▸ What you have to do: Your answer should be one number: the count of lines in the data below that include "Could".
(Beginning of Task input)
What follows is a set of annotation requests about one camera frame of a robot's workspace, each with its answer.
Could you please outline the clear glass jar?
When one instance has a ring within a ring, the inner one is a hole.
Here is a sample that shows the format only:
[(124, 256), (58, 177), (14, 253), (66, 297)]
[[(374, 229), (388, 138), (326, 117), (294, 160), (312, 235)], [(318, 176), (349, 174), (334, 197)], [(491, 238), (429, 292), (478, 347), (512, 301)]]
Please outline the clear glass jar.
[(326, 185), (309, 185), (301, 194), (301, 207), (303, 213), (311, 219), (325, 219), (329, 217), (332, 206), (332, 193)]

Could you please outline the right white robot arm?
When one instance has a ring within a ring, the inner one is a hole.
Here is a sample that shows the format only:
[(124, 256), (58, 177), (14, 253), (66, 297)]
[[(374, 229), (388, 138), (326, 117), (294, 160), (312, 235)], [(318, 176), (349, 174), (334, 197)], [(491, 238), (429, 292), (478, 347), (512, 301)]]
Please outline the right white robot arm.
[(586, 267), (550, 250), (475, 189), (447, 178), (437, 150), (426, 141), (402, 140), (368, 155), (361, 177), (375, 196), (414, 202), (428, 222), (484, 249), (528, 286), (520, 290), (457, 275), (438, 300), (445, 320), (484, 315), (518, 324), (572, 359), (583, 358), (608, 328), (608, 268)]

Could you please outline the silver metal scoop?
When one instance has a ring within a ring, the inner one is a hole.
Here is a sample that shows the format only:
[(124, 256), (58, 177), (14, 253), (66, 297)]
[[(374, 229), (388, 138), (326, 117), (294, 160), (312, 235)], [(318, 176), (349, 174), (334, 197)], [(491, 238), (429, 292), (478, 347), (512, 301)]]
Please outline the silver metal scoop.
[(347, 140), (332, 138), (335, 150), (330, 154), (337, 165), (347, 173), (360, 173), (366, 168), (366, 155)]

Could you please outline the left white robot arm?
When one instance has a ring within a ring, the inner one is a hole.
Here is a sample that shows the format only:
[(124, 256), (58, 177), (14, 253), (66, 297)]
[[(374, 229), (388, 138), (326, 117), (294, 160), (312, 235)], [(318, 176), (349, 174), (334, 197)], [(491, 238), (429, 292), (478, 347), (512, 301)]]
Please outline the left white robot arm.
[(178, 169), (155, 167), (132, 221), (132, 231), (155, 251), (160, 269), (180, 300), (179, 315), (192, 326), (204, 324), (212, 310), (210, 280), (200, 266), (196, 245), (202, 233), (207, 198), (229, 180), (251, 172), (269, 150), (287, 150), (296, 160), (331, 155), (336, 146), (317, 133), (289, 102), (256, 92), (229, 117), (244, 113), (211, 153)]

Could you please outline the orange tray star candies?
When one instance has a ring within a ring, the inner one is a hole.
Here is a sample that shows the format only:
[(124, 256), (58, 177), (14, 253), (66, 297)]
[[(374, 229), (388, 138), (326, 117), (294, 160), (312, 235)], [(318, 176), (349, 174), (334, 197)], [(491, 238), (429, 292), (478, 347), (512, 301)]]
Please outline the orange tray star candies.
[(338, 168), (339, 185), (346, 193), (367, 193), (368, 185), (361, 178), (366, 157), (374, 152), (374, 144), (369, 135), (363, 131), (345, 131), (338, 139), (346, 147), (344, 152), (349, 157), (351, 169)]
(End of Task input)
▸ Solution: 5